All of the data is to be written out again exactly, without the pictures.

---------- Material provided ----------

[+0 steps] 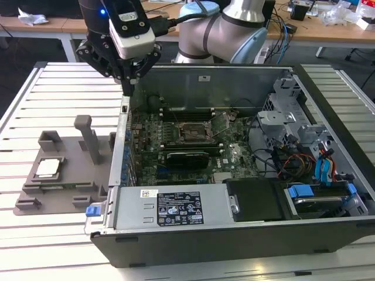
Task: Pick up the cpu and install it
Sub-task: 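Reach for the cpu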
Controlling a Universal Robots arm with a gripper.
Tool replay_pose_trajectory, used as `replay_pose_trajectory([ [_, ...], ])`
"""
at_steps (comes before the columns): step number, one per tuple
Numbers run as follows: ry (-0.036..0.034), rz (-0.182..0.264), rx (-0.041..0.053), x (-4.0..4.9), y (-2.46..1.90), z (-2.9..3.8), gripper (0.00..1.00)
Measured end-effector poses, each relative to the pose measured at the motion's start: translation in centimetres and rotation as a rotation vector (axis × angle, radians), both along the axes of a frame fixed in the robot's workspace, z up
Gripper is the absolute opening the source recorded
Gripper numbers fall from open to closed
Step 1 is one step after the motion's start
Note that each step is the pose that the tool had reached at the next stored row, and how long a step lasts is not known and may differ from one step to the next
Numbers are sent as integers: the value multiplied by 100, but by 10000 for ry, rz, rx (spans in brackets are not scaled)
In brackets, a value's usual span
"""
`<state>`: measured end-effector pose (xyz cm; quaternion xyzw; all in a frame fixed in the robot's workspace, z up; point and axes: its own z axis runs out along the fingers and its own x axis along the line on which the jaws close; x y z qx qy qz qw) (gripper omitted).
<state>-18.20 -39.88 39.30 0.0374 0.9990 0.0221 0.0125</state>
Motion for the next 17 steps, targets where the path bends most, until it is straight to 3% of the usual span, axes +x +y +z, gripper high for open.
replay_pose_trajectory([
  [1,-1,1,0,-60,0,-1,11],
  [5,-1,0,0,-157,0,-2,11],
  [17,0,-1,0,-358,0,-4,11],
])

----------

**Solution to this exercise**
[+0 steps] 
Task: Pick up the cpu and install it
Sub-task: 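Reach for the cpu
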Controlling a Universal Robots arm with a gripper.
Tool replay_pose_trajectory, used as `replay_pose_trajectory([ [_, ...], ])`
"""
at_steps (comes before the columns): step number, one per tuple
Numbers run as follows: ry (-0.036..0.034), rz (-0.182..0.264), rx (-0.041..0.053), x (-4.0..4.9), y (-2.46..1.90), z (-2.9..3.8), gripper (0.00..1.00)
Measured end-effector poses, each relative to the pose measured at the motion's start: translation in centimetres and rotation as a rotation vector (axis × angle, radians), both along the axes of a frame fixed in the robot's workspace, z up
Gripper is the absolute opening the source recorded
Gripper numbers fall from open to closed
Step 1 is one step after the motion's start
Note that each step is the pose that the tool had reached at the next stored row, and how long a step lasts is not known and may differ from one step to the next
Numbers are sent as integers: the value multiplied by 100, but by 10000 for ry, rz, rx (spans in brackets are not scaled)
In brackets, a value's usual span
"""
`<state>`: measured end-effector pose (xyz cm; quaternion xyzw; all in a frame fixed in the robot's workspace, z up; point and axes: its own z axis runs out along the fingers and its own x axis along the line on which the jaws close; x y z qx qy qz qw) (gripper omitted).
<state>-18.20 -39.88 39.30 0.0374 0.9990 0.0221 0.0125</state>
Motion for the next 17 steps, targets where the path bends most, until it is straight to 3% of the usual span, axes +x +y +z, gripper high for open.
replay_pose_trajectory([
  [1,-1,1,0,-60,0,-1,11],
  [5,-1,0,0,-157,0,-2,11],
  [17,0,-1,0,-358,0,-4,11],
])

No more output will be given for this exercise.